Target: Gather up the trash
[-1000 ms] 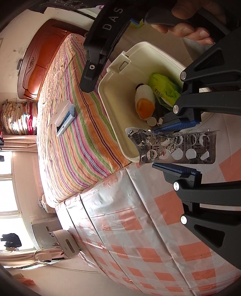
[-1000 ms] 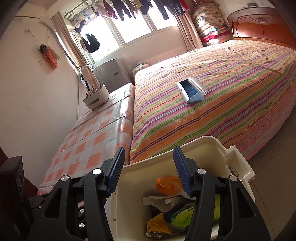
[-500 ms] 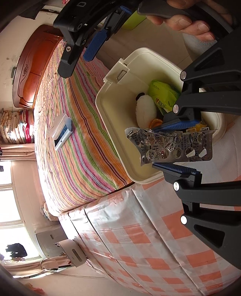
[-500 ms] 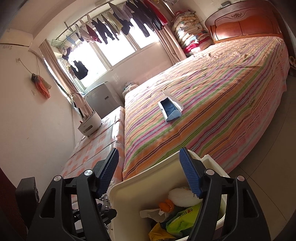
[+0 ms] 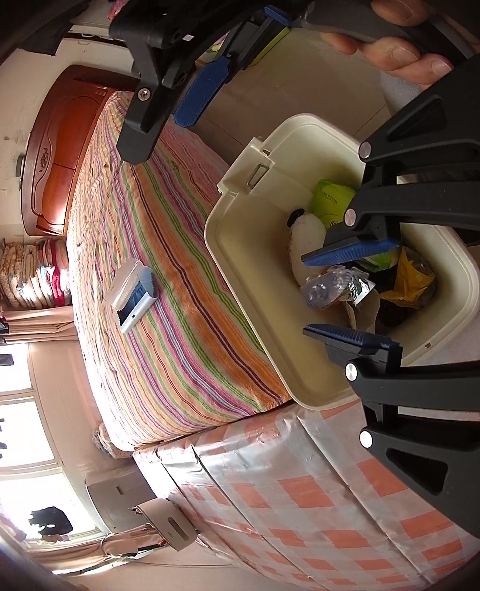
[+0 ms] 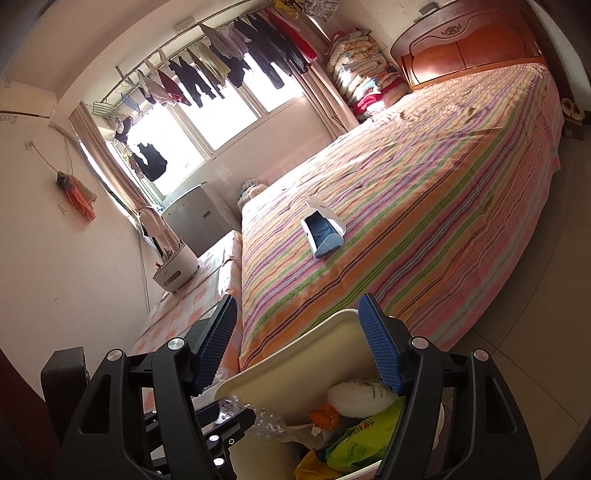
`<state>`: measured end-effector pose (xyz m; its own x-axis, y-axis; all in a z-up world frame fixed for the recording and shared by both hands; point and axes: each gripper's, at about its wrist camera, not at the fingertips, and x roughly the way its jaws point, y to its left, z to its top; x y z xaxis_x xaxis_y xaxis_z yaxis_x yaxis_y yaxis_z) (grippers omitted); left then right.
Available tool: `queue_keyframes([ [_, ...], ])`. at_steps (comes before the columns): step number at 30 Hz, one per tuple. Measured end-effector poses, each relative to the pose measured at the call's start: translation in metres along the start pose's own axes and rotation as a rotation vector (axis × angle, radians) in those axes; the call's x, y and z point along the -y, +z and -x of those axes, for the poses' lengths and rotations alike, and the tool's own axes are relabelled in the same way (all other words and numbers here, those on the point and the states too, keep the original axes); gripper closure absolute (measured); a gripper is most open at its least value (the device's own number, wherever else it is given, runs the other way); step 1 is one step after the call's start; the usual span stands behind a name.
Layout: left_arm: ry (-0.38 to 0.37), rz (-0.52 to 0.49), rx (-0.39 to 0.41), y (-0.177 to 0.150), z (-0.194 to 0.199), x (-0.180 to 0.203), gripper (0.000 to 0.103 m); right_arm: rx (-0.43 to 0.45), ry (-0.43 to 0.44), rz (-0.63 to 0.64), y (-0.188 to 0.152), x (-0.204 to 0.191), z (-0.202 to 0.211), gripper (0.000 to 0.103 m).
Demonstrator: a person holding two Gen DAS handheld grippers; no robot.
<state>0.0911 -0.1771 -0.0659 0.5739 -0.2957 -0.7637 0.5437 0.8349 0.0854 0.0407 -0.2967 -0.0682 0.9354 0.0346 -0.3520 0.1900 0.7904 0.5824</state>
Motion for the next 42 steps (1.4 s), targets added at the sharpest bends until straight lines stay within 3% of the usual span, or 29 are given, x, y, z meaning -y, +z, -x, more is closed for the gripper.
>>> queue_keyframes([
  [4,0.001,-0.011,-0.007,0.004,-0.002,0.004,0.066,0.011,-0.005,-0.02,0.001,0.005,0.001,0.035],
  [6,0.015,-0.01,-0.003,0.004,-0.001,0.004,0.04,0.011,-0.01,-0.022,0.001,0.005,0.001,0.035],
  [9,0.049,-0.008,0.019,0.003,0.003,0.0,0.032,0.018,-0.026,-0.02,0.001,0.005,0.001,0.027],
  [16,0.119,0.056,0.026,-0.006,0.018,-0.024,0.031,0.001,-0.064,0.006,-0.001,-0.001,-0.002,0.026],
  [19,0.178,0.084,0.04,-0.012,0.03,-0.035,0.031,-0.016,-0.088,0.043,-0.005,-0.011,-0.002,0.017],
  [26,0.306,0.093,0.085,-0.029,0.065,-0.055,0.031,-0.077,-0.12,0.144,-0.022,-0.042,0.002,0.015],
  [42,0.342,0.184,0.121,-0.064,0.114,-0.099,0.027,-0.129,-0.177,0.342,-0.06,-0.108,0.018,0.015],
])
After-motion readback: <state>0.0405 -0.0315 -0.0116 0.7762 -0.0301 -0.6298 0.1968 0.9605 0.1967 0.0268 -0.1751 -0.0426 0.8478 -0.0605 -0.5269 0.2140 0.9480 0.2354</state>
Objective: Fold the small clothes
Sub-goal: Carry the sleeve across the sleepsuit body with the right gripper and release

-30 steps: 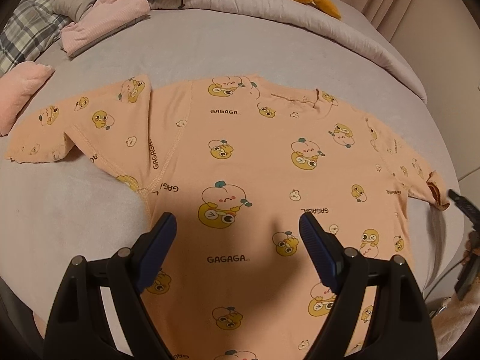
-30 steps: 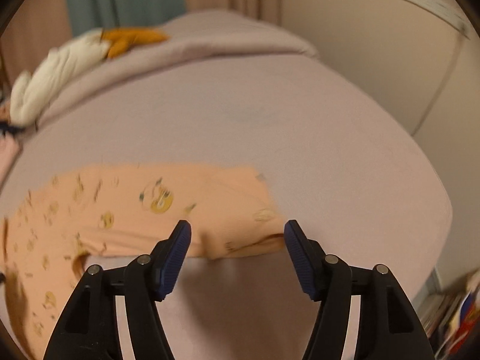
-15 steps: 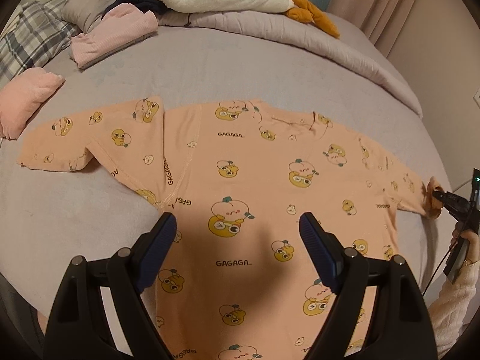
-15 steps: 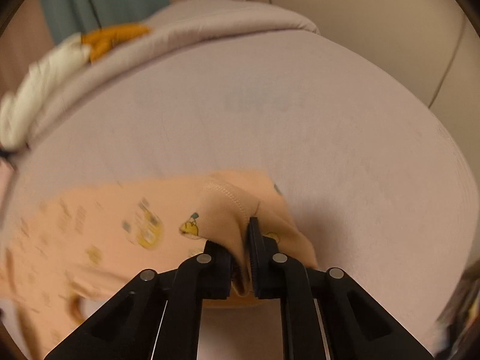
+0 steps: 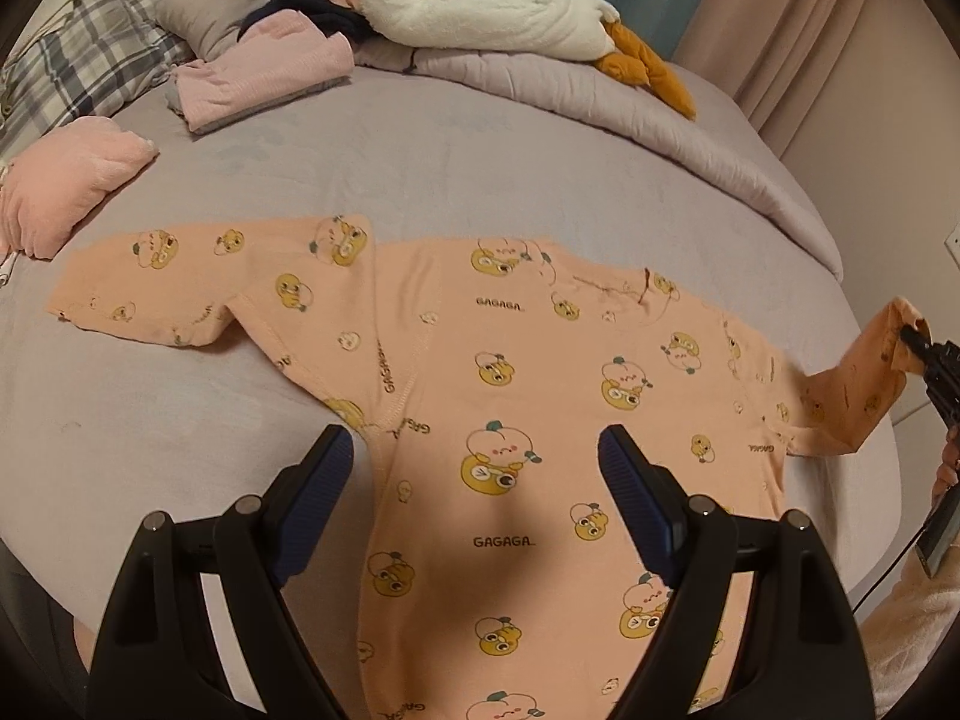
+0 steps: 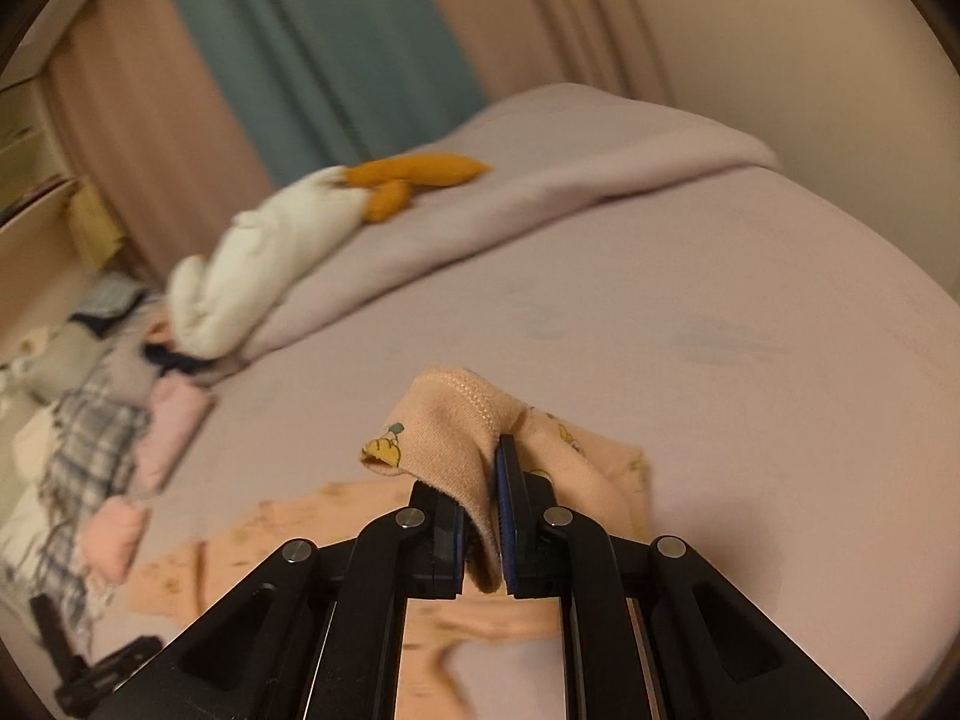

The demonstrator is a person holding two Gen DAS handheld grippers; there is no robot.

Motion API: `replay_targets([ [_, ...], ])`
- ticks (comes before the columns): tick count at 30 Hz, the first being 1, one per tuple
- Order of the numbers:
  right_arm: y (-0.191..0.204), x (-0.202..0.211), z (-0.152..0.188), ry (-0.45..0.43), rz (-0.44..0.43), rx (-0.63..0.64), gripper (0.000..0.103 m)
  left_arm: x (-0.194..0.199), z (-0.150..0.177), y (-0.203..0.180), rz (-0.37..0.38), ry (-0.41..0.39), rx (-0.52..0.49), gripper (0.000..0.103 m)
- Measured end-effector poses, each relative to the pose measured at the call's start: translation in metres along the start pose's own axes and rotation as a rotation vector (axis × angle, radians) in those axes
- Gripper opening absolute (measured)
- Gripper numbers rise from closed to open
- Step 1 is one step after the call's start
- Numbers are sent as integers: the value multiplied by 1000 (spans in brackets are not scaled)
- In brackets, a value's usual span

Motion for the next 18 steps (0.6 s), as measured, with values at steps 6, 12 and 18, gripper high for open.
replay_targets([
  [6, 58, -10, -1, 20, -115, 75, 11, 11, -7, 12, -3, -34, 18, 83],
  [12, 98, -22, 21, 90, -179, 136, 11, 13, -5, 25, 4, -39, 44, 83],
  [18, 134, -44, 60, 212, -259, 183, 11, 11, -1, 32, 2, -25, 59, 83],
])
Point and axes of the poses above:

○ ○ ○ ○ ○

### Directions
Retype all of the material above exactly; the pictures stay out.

### Expected answer
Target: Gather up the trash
[-1000 ms] 
[-1000 ms] 
[-500 ms] 
[-500 ms] 
[+0 ms] 
[+0 ms] 
`<state>`: measured end-effector pose (xyz m; its own x-axis, y-axis; all in a z-up world frame fixed for the recording and shared by both hands; point and axes: each gripper's, at about its wrist camera, not at the fingertips, and x roughly the way its jaws point, y to its left, z to its top; x y z xaxis_x xaxis_y xaxis_z yaxis_x yaxis_y yaxis_z) (grippers omitted); left then right.
Available tool: `queue_keyframes([ [_, ...], ])`. at_steps (comes before the columns): step number at 30 Hz, one per tuple. Measured end-effector poses, each relative to the pose measured at the call's start: translation in metres along the start pose's own axes and rotation as a rotation vector (axis × angle, radians) in those axes; the call's x, y and z point along the -y, +z and -x of those axes, for the poses' lengths and rotations alike, and the tool's own axes are relabelled in the same way (all other words and numbers here, those on the point and the states too, keep the original axes); gripper closure absolute (measured); a gripper is most open at its least value (the device's own number, wherever else it is given, runs the other way); step 1 is one step after the call's start; the usual span stands behind a name.
Layout: left_arm: ry (-0.38 to 0.37), rz (-0.52 to 0.49), rx (-0.39 to 0.41), y (-0.177 to 0.150), z (-0.194 to 0.199), x (-0.180 to 0.203), gripper (0.000 to 0.103 m); right_arm: rx (-0.43 to 0.45), ry (-0.43 to 0.44), rz (-0.63 to 0.64), y (-0.188 to 0.152), x (-0.204 to 0.191), z (-0.202 to 0.211), gripper (0.000 to 0.103 m).
Demonstrator: a person holding two Gen DAS handheld grippers; no robot.
<state>0.0911 -0.1771 -0.0659 0.5739 -0.2957 -0.7637 0.5437 0.8349 0.0854 0.0407 -0.2967 -0.0682 0.9354 0.0346 -0.3520 0.1900 0.7904 0.5824</state>
Motion for the next 42 steps (1.4 s), targets added at the sharpest bends until straight lines stay within 3% of the usual span, or 29 are given, x, y, z meaning -y, +z, -x, more is closed for the gripper.
>>> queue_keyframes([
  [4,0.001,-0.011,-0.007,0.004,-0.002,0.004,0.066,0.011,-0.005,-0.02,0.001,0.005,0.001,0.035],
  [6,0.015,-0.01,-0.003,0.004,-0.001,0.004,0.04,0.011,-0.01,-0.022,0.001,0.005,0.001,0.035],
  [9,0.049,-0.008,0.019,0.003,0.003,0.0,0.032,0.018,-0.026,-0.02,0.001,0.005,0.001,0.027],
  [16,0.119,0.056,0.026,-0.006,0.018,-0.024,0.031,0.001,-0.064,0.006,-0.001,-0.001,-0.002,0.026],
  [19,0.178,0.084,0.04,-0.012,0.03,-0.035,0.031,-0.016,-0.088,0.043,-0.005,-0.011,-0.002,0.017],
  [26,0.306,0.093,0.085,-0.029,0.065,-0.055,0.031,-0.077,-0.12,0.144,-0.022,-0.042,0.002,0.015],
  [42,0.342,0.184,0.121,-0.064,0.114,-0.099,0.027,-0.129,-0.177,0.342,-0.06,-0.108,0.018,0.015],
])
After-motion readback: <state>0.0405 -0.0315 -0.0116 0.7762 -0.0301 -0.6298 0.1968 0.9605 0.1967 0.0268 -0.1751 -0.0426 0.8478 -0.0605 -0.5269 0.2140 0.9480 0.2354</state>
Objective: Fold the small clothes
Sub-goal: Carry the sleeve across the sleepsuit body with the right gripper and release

-30 steps: 
-30 steps: 
-15 steps: 
-15 steps: 
+0 steps: 
+0 steps: 

The demonstrator is a person holding two Gen DAS handheld grippers; there is no robot.

Motion API: `replay_targets([ [_, ...], ])`
- ticks (comes before the columns): tick count at 30 Hz, the first being 1, one per tuple
- Order of the numbers:
  right_arm: y (-0.191..0.204), x (-0.202..0.211), z (-0.152..0.188), ry (-0.45..0.43), rz (-0.44..0.43), rx (-0.63..0.64), gripper (0.000..0.103 m)
  left_arm: x (-0.194..0.199), z (-0.150..0.177), y (-0.203..0.180), rz (-0.37..0.38), ry (-0.41..0.39), rx (-0.52..0.49), gripper (0.000..0.103 m)
- Measured end-effector poses, each relative to the pose measured at the call's start: translation in metres along the start pose's own axes and rotation as a rotation vector (axis × angle, radians) in those axes
- Gripper opening absolute (measured)
- Gripper numbers rise from closed to open
- Step 1 is one step after the call's start
- Numbers are sent as integers: the value multiplied by 1000 (spans in brackets are not scaled)
- In brackets, a value's usual span

Motion for the next 18 steps (0.6 s), as measured, with values at steps 6, 12 and 18, gripper high for open.
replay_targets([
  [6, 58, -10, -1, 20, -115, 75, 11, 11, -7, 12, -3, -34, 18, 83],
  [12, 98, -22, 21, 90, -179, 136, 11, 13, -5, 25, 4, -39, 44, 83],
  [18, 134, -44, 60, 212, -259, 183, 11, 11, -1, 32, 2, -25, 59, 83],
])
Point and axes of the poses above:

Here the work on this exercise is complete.